DEMOCRATIC LEGITIMACY AND COERCIVELY ENFORCED BORDERS: ASSESSING THE ARGUMENT OF ARASH ABIZADEH
DOI:
https://doi.org/10.21814/eps.4.1.185Keywords:
Arash Abizadeh, immigration, coercion, borders, democratic boundary problemAbstract
Arash Abizadeh argues that all coercive enforcement of borders is democratically illegitimate, since foreigners do not participate in the creation of border laws. It is irrelevant whether the border laws are substantively just or unjust, whether the state enforcing them is affluent or poor, and whether the individual being coerced autonomously chooses to cross the border or is forced by desperate circumstances to do so.

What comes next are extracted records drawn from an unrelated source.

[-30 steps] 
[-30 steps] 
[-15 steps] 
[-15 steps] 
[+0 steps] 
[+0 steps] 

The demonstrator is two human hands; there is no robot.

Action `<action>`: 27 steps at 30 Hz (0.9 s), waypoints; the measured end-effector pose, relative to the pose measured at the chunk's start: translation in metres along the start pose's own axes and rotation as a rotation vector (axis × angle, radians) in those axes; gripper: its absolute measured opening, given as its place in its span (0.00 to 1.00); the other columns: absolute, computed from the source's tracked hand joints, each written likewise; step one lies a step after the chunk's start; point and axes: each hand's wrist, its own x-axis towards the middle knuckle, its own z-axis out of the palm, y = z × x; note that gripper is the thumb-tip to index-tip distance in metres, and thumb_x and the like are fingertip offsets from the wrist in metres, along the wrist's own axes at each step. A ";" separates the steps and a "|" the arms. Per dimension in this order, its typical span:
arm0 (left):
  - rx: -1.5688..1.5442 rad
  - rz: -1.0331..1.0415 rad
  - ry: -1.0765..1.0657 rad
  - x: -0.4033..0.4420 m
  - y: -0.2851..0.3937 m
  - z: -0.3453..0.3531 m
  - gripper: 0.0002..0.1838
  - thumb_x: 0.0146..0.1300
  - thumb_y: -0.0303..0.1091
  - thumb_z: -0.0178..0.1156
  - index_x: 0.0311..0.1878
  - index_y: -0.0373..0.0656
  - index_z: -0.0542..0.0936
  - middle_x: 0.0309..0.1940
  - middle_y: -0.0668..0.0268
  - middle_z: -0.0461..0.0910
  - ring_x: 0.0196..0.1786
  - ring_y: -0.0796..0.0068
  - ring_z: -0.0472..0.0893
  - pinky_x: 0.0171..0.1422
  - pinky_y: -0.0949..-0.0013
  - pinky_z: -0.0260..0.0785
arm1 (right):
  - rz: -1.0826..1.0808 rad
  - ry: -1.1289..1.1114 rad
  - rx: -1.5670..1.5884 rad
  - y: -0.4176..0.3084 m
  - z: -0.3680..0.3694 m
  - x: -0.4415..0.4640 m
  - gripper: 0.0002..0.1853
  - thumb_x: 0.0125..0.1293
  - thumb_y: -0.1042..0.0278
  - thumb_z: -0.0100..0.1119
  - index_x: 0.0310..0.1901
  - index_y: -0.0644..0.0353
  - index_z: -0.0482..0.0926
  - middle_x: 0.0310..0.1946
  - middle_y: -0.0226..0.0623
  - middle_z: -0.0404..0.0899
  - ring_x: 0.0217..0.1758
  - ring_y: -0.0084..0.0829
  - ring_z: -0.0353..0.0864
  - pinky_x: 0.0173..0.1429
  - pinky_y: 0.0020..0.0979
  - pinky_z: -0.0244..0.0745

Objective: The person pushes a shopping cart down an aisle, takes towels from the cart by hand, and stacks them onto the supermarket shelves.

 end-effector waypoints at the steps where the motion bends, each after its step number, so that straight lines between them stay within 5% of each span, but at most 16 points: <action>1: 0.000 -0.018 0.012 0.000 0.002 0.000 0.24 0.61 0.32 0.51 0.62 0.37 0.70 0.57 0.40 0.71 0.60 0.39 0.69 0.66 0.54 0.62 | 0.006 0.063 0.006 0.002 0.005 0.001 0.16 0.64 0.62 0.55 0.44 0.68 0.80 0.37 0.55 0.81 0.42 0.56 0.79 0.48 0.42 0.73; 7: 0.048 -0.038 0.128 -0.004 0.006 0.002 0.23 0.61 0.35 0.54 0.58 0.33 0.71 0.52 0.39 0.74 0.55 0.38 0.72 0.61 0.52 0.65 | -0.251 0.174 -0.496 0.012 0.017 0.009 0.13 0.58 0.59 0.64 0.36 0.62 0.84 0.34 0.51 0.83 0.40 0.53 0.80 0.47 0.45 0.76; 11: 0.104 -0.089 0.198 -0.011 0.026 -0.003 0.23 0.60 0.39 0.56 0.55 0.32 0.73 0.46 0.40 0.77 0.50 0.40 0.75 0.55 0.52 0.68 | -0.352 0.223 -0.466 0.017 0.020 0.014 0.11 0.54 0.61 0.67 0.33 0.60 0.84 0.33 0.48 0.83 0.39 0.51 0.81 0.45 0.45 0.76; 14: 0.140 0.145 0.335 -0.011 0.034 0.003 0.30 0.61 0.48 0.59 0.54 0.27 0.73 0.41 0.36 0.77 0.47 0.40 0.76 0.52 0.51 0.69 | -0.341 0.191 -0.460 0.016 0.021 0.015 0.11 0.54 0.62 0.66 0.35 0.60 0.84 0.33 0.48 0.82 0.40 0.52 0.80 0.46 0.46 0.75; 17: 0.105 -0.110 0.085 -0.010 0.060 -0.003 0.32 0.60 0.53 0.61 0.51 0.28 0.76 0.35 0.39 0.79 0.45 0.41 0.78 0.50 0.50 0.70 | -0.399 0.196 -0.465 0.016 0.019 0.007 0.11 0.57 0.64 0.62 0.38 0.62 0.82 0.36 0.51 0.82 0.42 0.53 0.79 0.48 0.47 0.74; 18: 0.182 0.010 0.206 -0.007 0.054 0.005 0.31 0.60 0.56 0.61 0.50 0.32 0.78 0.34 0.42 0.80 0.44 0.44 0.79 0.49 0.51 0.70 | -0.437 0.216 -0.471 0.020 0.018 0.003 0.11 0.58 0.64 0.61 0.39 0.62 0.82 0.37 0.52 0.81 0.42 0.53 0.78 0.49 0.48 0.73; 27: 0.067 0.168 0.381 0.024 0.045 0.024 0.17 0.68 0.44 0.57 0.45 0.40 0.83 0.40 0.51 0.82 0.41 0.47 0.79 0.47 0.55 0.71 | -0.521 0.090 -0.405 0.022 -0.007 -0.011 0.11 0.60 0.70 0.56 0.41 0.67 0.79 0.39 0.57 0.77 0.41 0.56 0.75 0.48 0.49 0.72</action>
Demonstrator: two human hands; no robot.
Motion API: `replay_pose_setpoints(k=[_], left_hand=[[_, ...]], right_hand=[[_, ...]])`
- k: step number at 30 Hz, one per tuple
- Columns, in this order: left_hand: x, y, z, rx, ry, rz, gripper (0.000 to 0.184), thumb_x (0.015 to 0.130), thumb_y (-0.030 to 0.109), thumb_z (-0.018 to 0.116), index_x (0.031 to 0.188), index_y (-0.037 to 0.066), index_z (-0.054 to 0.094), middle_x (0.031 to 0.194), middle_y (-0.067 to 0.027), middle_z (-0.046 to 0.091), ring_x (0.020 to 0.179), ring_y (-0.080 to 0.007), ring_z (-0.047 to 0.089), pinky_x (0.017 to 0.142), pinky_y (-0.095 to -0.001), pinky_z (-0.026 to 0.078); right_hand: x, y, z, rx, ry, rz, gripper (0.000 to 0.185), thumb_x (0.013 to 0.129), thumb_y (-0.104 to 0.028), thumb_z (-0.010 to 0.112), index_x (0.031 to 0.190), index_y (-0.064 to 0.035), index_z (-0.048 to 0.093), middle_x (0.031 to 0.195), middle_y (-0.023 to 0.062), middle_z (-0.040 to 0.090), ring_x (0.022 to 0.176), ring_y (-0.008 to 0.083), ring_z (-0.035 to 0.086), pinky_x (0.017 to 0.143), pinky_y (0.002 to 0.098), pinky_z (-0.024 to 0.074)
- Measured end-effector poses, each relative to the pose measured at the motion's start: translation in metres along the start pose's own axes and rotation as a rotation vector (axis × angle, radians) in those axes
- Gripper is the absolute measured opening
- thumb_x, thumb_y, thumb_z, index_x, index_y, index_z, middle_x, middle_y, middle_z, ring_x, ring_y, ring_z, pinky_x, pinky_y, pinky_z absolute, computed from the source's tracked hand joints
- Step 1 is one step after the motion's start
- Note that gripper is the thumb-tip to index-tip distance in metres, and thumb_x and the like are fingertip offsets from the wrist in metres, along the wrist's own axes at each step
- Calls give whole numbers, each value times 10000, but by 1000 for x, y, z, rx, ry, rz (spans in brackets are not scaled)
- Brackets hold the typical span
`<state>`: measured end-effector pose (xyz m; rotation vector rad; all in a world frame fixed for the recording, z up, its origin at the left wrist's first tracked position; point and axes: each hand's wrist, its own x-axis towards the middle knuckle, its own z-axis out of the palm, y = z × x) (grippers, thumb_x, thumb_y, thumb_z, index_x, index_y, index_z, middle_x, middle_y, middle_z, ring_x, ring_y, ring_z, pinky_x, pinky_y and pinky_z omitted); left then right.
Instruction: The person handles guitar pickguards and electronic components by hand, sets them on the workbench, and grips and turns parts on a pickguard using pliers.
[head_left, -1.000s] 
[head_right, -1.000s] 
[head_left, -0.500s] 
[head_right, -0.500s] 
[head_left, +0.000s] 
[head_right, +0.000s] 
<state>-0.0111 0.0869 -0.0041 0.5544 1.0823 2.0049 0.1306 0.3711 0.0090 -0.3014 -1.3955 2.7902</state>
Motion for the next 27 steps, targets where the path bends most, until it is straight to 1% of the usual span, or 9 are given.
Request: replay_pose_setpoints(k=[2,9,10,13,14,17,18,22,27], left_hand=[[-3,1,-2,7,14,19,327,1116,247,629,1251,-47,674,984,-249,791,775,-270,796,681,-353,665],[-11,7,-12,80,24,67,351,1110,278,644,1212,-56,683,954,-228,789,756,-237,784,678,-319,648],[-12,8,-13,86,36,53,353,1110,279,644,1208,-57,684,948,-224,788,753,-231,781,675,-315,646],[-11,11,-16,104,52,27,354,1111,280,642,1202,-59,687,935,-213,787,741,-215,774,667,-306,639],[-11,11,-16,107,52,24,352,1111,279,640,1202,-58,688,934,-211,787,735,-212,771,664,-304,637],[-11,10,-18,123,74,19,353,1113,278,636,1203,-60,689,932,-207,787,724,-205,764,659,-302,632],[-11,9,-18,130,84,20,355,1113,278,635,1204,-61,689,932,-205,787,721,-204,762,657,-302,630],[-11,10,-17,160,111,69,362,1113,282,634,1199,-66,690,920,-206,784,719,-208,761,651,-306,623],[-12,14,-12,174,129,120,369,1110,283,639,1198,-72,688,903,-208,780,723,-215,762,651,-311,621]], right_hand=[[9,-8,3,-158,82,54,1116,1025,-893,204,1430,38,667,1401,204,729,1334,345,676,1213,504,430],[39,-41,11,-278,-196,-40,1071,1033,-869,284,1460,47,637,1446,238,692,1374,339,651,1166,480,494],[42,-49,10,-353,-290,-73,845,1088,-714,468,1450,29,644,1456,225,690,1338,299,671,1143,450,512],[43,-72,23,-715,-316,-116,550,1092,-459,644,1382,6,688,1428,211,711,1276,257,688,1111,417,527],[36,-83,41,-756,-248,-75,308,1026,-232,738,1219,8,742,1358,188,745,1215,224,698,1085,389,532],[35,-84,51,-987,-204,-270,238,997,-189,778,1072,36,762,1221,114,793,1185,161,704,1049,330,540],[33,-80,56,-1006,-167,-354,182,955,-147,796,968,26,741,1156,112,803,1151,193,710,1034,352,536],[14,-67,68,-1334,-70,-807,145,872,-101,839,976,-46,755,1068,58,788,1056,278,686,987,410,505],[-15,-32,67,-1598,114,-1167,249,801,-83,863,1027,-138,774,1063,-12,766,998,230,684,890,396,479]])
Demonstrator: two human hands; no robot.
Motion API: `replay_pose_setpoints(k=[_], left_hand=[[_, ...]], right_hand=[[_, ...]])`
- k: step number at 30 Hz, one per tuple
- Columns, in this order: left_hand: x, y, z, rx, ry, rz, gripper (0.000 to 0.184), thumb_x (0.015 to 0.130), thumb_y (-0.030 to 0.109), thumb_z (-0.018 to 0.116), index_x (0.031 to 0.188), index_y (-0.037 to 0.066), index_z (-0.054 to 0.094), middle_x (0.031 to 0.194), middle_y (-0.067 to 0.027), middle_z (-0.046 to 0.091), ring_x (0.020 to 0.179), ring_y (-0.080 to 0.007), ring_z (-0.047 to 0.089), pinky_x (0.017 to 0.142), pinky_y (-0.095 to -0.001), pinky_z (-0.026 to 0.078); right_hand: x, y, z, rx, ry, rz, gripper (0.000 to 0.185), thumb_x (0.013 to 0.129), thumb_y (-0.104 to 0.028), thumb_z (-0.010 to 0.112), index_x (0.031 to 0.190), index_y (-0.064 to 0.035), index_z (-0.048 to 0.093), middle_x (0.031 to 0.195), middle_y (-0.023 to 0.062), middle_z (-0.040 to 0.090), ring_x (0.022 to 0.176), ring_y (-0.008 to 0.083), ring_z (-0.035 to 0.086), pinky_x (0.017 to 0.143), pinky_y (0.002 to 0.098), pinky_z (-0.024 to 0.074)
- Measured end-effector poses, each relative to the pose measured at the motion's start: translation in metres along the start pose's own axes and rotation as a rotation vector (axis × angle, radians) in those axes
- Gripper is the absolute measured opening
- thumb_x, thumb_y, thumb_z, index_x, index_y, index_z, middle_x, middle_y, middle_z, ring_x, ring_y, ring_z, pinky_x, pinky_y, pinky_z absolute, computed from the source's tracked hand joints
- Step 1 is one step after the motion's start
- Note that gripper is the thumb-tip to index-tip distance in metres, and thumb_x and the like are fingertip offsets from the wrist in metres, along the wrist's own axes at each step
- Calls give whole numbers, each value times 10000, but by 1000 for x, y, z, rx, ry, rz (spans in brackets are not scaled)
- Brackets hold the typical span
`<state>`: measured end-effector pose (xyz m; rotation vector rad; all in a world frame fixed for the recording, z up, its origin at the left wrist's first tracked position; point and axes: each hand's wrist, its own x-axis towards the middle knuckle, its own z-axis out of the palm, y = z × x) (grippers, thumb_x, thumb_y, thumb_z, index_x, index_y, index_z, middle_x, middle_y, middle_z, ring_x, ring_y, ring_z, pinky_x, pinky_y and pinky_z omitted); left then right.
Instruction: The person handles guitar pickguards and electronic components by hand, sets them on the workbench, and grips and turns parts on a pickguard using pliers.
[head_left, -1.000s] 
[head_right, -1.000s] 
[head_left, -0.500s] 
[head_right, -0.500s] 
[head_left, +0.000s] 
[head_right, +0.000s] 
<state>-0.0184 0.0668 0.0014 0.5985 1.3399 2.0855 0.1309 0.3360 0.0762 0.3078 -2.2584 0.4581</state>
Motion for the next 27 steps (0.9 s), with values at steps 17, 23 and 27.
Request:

His argument involves (1) a foundational commitment to individual autonomy; (2) a normative premise that coercion requires democratic legitimation; (3) and an empirical premise that border enforcement laws subject all foreigners to state coercion. In this essay, I contest each of these components. I challenge the empirical premise through examples illustrating the empirical limits to state coercion over foreigners. I contest the normative premise by showing that state coercion requires democratic legitimation only for those involuntarily and indefinitely subject to it. Finally, I challenge the commitment to individual autonomy as foundational to political legitimacy by distinguishing political legitimacy from political authority. I conclude by demonstrating how my critique renders a more plausible account of the normative limits of border coercion, one that coheres more readily with stances advanced by Javier Hidalgo and Abizadeh himself.